Течение подхватит – и унесёт! Что я матери твоей скажу?
– Скажи, чтобы привезла ещё тех карамелек, в виде подушечек…
– Мама встретит тебя?
– Что?
– Мама, говорю, встретит тебя?
– Может, встретит, а может, нет.
– Поезд стоит одну минуту. Заранее к выходу подойди.
– Подойду…
Мы входим в вокзал, и
бабушка ставит на ленту интроскопа свою маленькую
сумочку, затем мы водружаем её чемодан, а потом она, секунду подумав, зачем-то
кладёт на ленту ещё и свою шляпу, и та уплывает за чёрную резиновую бахрому, а
вылезает ещё более мятой и немного посеревшей. Мы идём сквозь остеклённый,
увешанный эскалаторами вокзал, посреди которого ещё не так давно торчал
задумчивый белый ильич. Колёса чемодана катятся по
гладкому отсвечивающему полу, издавая ровный гул. Шляпу бабушка несёт в руках,
прижимая её к платью, как куклу или ребёнка.

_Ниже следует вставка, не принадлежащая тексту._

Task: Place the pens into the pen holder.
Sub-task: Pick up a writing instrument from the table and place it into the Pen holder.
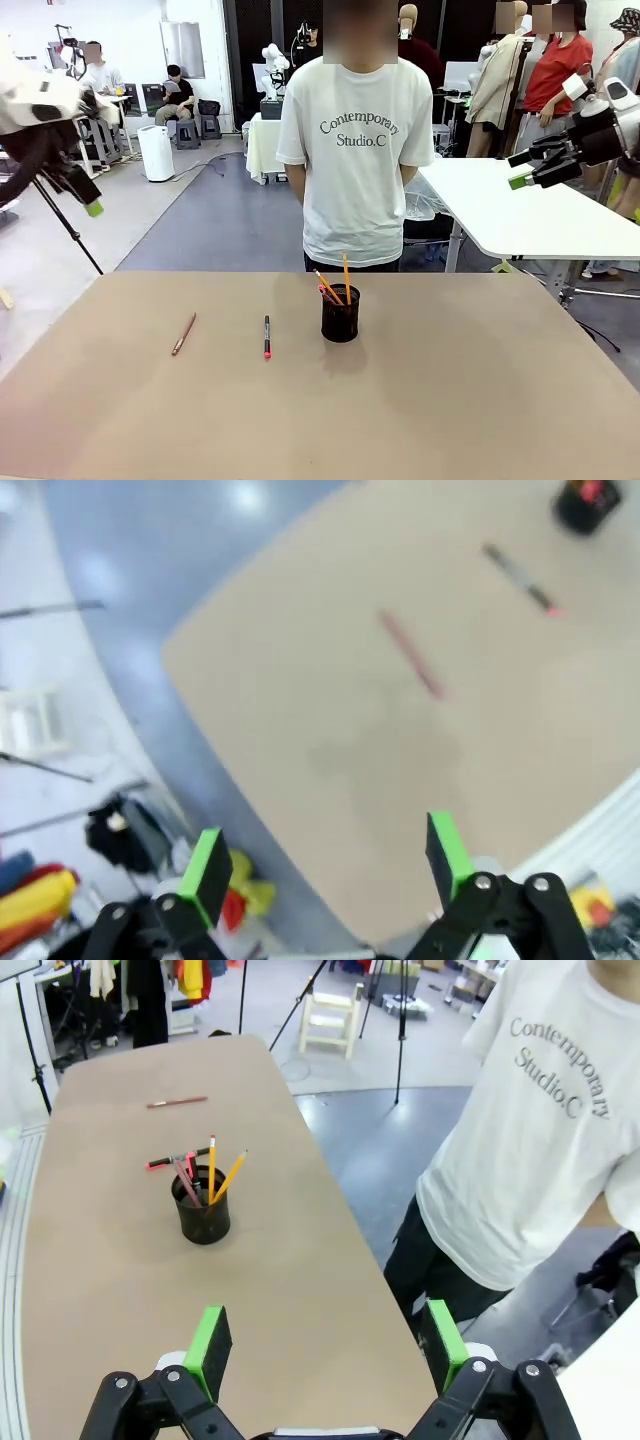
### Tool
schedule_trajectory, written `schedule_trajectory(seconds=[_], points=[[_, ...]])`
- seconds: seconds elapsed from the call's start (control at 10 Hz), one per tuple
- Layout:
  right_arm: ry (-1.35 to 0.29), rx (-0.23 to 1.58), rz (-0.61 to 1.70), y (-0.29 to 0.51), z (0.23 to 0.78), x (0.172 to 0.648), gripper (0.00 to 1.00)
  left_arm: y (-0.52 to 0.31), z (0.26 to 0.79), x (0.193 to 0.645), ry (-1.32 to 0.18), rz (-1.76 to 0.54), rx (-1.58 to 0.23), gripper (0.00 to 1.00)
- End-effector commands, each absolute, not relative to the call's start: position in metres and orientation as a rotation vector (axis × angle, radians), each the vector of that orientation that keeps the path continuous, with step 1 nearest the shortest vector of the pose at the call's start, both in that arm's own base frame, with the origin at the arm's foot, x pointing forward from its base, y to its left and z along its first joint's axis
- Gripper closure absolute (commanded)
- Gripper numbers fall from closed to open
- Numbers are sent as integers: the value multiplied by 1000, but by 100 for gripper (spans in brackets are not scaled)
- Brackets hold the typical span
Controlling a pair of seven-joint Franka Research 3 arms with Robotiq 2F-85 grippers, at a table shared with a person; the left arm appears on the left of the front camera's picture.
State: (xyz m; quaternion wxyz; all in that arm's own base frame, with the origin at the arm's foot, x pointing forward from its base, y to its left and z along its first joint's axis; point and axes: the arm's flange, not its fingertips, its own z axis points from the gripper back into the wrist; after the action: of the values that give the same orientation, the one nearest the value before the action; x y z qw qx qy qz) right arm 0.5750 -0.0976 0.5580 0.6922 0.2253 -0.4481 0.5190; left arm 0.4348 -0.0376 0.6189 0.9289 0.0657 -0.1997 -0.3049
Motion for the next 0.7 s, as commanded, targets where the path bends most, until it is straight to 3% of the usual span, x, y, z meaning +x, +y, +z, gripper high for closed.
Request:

– Никогда не любила Москву, – говорит бабушка. – Я, когда
после войны ехала экзамены сдавать, у меня на этом вокзале девка чемодан спёрла.
– И что там было?
– Платье было жёлтое с сиреневым.
Мне прабабушка твоя его на шестнадцатилетие сшила.
– И ты не сдала экзамены…
– Нет, не сдала, – бабушка вздыхает так, что
кажется, будто всхлипывает.
– Бабушка, а я тоже умру, как прабабушка Лиза?
– Какой там умрёшь! Ты только жить начинаешь…
Я
представляю себе, как через пару часов бабушка выйдет из округлого
вагона-метеора, из этого стеклянно-лампового будущего, в песчаное прошлое, в
городок, спрятавшийся где-то на обочине главной дороги страны, в лесной тени
мегаполисов, как спустится на песчаную улицу и пойдёт мимо высунувшихся из-под
земли труб теплотрассы и зарослей борщевика, мимо наглухо закрытых ворот
хлебозавода, на котором она проработала не то тридцать, не
то сорок лет, мимо неказистых ларьков, в которых – вчерашний хлеб, выцветшие
шоколадки, застоявшееся пиво…
– Гошеньку-то почаще на ручки
берите. Они ведь, маленькие, все на ручки хотят.
– Давай я чемодан отвезу вот в тот закуток около дверей, а то
сверху ты его не снимешь… Маме привет передай.
И ещё она несёт измятую
грязно-белую шляпу, прижимая к груди. Городок почти спит.